Our last day was pretty uneventful. We packed. We sat and read in the garden. We took pictures of the hills. We played 40-40 with one of the family nieces. We practiced our Italian in context for last time.
Cath's "ciao" and general pronunciation was praised a couple of occasions. Mine was not praised. "Ciao," as everybody knows is a general greeting meaning hello and goodbye. What less people know is it literally means "(I'm your) slave." This came as a mild surprise. I checked, and there seem to be no more surprises. For example "Buonasera" does not mean "beat me like the unworthy slime that I am," and "Arrivederci" does not mean "Arrange my vital organs in a dirty pile in the corner for you own me."

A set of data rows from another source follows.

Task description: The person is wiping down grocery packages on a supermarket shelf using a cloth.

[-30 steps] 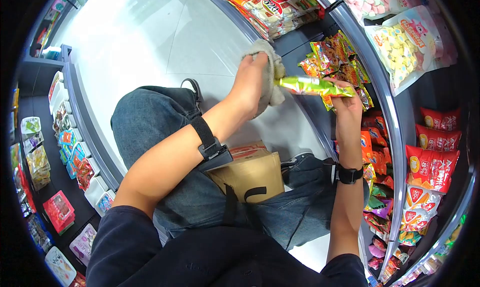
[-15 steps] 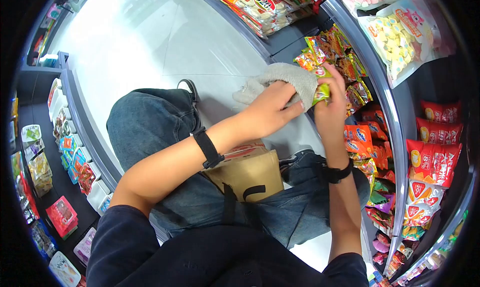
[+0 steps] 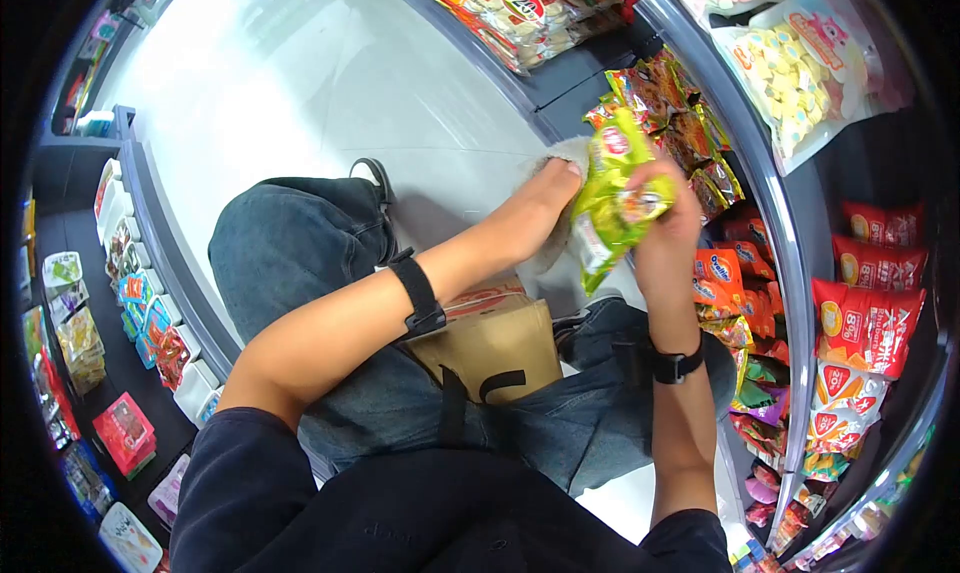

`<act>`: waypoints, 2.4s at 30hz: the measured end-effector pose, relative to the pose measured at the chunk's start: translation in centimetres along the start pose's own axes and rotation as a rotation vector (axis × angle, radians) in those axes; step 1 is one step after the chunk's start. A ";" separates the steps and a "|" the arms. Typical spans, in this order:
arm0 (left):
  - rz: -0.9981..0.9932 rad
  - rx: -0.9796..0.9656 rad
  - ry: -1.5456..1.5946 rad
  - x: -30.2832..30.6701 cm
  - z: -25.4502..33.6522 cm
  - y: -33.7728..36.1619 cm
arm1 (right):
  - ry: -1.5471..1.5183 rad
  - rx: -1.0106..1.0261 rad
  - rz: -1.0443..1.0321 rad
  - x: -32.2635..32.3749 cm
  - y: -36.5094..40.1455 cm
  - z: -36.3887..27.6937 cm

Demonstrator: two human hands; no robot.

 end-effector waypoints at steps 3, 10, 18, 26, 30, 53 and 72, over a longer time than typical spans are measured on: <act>0.077 0.089 -0.059 0.5 1.3 0.5 | 0.273 0.124 -0.063 -2.1 0.0 0.5; 0.063 0.196 -0.086 1.8 -1.3 0.1 | 0.460 0.327 0.028 -1.6 0.2 0.6; -0.095 0.301 -0.020 -1.7 -0.4 1.4 | 0.691 0.431 0.121 1.0 3.0 -0.3; -0.237 0.391 -0.137 -4.3 -0.3 4.4 | 0.894 0.027 0.198 9.0 9.6 0.8; -0.273 0.323 -0.109 -3.9 -0.1 3.8 | 1.016 -0.011 0.139 13.7 13.1 -0.2; 0.162 0.297 0.222 3.5 -2.6 -0.2 | 1.252 -0.758 0.341 35.3 25.1 1.7; -0.037 0.406 0.331 -0.4 -0.7 0.6 | 1.254 -0.663 0.314 28.9 19.2 0.5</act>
Point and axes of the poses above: each hand's wrist, its own y-axis away from the middle knuckle, its own x-axis out of the back of the hand, z = x × y, the point moved 3 cm from there along -y, towards the middle knuckle, and after that the axes turned 7 degrees about x, right-handed, at the moved point
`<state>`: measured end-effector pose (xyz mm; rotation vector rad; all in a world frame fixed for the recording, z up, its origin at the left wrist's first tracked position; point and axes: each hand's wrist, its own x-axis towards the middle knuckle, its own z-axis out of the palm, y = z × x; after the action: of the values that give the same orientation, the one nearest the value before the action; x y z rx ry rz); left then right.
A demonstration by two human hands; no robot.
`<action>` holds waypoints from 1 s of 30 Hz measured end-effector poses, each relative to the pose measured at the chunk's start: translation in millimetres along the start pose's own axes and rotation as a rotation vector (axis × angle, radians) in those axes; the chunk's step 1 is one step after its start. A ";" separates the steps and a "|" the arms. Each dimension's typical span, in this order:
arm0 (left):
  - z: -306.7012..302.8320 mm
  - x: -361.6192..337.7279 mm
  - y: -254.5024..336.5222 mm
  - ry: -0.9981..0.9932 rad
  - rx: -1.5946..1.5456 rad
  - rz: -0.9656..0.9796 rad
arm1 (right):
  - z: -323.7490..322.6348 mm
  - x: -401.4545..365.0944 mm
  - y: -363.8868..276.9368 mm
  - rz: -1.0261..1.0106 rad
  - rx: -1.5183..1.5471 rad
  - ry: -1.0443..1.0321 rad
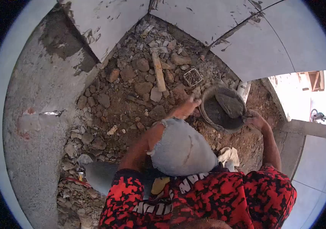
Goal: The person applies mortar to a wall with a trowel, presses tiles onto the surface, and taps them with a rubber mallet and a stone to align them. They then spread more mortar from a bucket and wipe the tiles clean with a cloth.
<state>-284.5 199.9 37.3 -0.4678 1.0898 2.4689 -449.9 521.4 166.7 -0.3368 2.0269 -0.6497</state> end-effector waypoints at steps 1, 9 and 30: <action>0.7 8.0 -5.5 -0.071 0.065 -0.101 | 0.2 1.7 15.9 0.008 0.003 0.001; -49.0 50.4 -82.1 0.122 0.381 0.072 | 13.3 76.5 -26.4 -0.057 -0.727 0.078; -110.7 -227.3 237.6 1.696 1.096 0.952 | 239.1 471.5 -194.5 -0.550 -1.658 0.514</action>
<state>-187.6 -80.8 216.8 -1.9856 3.4473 0.8075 -491.6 61.5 -156.0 -1.8364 2.5159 0.9428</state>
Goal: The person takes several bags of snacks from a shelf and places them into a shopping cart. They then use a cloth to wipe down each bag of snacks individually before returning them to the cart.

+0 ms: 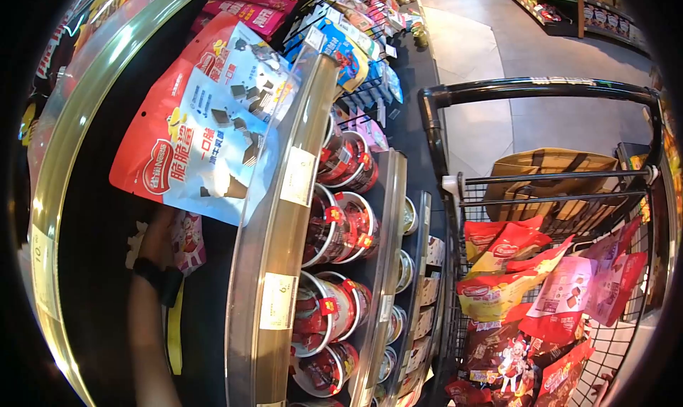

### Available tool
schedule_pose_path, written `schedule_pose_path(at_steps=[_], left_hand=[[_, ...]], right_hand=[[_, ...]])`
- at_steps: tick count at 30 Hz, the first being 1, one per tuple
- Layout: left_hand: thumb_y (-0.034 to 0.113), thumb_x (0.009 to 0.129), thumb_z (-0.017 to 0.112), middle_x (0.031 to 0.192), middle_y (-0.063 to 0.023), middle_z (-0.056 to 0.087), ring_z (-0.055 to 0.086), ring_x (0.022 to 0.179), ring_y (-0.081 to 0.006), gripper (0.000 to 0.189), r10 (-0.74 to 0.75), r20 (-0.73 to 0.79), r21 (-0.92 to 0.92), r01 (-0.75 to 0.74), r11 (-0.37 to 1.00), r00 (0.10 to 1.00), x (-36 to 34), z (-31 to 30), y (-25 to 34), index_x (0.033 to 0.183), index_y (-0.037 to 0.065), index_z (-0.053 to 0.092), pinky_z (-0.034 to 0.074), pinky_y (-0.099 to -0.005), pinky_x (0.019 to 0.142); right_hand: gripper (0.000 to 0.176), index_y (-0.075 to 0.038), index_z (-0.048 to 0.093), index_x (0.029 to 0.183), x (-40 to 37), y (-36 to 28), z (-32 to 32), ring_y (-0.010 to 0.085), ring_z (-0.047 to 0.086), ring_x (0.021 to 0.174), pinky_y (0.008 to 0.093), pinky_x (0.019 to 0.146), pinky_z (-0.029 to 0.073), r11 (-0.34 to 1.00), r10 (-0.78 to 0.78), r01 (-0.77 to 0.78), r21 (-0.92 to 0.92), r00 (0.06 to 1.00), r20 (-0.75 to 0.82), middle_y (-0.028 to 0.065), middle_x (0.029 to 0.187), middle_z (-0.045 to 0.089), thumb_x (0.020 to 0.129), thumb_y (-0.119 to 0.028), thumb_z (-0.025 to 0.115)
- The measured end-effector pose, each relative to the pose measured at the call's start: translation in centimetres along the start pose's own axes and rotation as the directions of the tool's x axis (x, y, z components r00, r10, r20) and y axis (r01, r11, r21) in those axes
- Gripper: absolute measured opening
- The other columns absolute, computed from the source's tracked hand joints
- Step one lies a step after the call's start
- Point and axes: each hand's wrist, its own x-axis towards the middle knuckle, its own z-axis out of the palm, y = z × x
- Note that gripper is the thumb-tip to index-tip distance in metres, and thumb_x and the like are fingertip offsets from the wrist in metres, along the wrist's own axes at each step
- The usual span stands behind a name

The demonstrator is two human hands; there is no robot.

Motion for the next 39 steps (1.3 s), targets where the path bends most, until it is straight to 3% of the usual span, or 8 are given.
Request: schedule_pose_path(at_steps=[5, 6, 8, 17, 22, 29, 32, 39], left_hand=[[0.032, 0.087, 0.054, 0.109, -0.0132, 0.055, 0.056, 0.094, -0.0187, 0.045, 0.038, -0.041, 0.058, -0.036, 0.998, 0.998, -0.8, -1.7, 1.3, 0.117, -0.002, 0.049, 0.046, -0.0293, 0.077], [0.031, 0.087, 0.054, 0.109, -0.013, 0.055, 0.056, 0.094, -0.0184, 0.044, 0.046, -0.052, 0.074, -0.042, 0.996, 0.998, -1.6, -2.3, 1.2, 0.116, -0.002, 0.049, 0.046, -0.029, 0.078], [0.029, 0.088, 0.054, 0.109, -0.0126, 0.055, 0.056, 0.094, -0.0178, 0.042, 0.072, -0.075, 0.087, -0.065, 0.994, 0.995, -2.5, -3.9, 2.1, 0.116, -0.001, 0.049, 0.046, -0.0284, 0.078], [0.027, 0.089, 0.053, 0.107, -0.0115, 0.056, 0.057, 0.092, -0.0176, 0.038, 0.048, -0.281, -0.164, -0.097, 0.982, 0.958, -17.9, -8.6, 3.3, 0.114, -0.001, 0.051, 0.047, -0.0285, 0.079], [0.027, 0.089, 0.052, 0.105, -0.0111, 0.057, 0.057, 0.091, -0.0182, 0.037, -0.052, -0.375, -0.395, -0.109, 0.912, 0.926, -29.5, -7.7, 5.6, 0.113, -0.001, 0.051, 0.047, -0.0293, 0.079], [0.027, 0.089, 0.052, 0.103, -0.0105, 0.059, 0.059, 0.09, -0.0191, 0.035, -0.158, -0.401, -0.665, -0.169, 0.728, 0.902, -42.4, -7.6, 11.2, 0.112, -0.001, 0.052, 0.048, -0.0304, 0.08], [0.027, 0.09, 0.052, 0.103, -0.0102, 0.059, 0.059, 0.089, -0.0195, 0.035, -0.178, -0.401, -0.759, -0.217, 0.614, 0.899, -46.5, -8.0, 13.6, 0.111, -0.001, 0.052, 0.049, -0.0309, 0.08], [0.027, 0.09, 0.051, 0.101, -0.0096, 0.061, 0.06, 0.088, -0.0203, 0.033, -0.147, -0.401, -0.859, -0.316, 0.402, 0.904, -56.5, -8.7, 17.8, 0.109, -0.001, 0.053, 0.049, -0.032, 0.081]], right_hand=[[0.047, 0.006, 0.046, 0.122, -0.6, -1.8, -0.1, 0.0337, 0.053, 0.105, 0.0362, 0.09, 0.04, 0.997, -0.059, 0.059, 0.049, 0.998, 0.007, 0.0269, 0.116, 0.053, 0.092, -0.029, 0.051], [0.033, -0.001, 0.043, 0.123, 3.4, 8.3, 3.4, 0.0134, 0.054, 0.07, 0.0271, 0.061, 0.044, 0.913, -0.227, 0.234, 0.334, 0.972, -0.058, 0.0084, 0.098, 0.058, 0.094, -0.016, 0.043], [0.034, -0.002, 0.044, 0.124, 3.8, 9.4, 3.6, 0.0116, 0.054, 0.068, 0.0256, 0.058, 0.043, 0.912, -0.252, 0.244, 0.329, 0.968, -0.019, 0.0082, 0.1, 0.058, 0.095, -0.02, 0.043], [0.031, 0.0, 0.045, 0.122, 0.8, 1.1, 2.1, 0.0116, 0.055, 0.072, 0.0248, 0.061, 0.045, 0.914, -0.236, 0.176, 0.365, 0.963, 0.127, 0.0077, 0.098, 0.058, 0.093, -0.01, 0.043], [0.029, 0.002, 0.046, 0.119, -4.4, -5.0, -1.6, 0.0131, 0.056, 0.071, 0.0267, 0.06, 0.045, 0.732, -0.468, 0.505, 0.456, 0.86, -0.202, 0.0086, 0.094, 0.059, 0.09, -0.005, 0.044], [0.03, 0.001, 0.045, 0.117, -2.5, 0.0, 0.0, 0.0182, 0.059, 0.066, 0.0312, 0.063, 0.048, 0.665, -0.577, 0.624, 0.411, 0.778, -0.247, 0.0116, 0.089, 0.06, 0.086, 0.0, 0.042], [0.03, -0.001, 0.046, 0.114, -0.2, 3.0, 2.4, 0.0344, 0.058, 0.087, 0.039, 0.076, 0.045, 0.782, -0.445, 0.373, 0.5, 0.895, 0.027, 0.0187, 0.094, 0.059, 0.084, -0.001, 0.046], [0.038, 0.002, 0.043, 0.116, -0.3, 4.4, 1.7, 0.0391, 0.037, 0.117, 0.0408, 0.097, 0.032, 0.754, -0.577, 0.482, 0.446, 0.811, 0.099, 0.0248, 0.126, 0.038, 0.08, -0.005, 0.052]])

Then it was time to go to the airport. We said our farewells (or "flay me well" as it possibly meant) and thank yous ("thrust a plank up my behind for being unworthy of you") and allowed ourselves to be driven to the little airport that services the mostly upright city of Pisa.
We were early enough to have time to scan the duty free to find a pricier Limoncello which seemed to be free of additives. The flight was initially delayed for an hour, but the delay mysteriously disappeared and we headed off pretty much on time. It being midweek, the flight was reasonably empty, but both of us would have happily suffered a full flight for a few extra days in the glorious Tuscan environment.
It had been great to spend so much time with my brother. We hadn't spent this much time together since we were teenagers and the conversation back them was a lot more antagonistic.
One thing is certain from this trip. Having spent one week in the company of a small child, two cats are a piece of cake, no matter how needy one of them is. And if you lock a cat in a box, nobody is horrified at you the same way they are if it's a child. I think there's a lesson there for us all.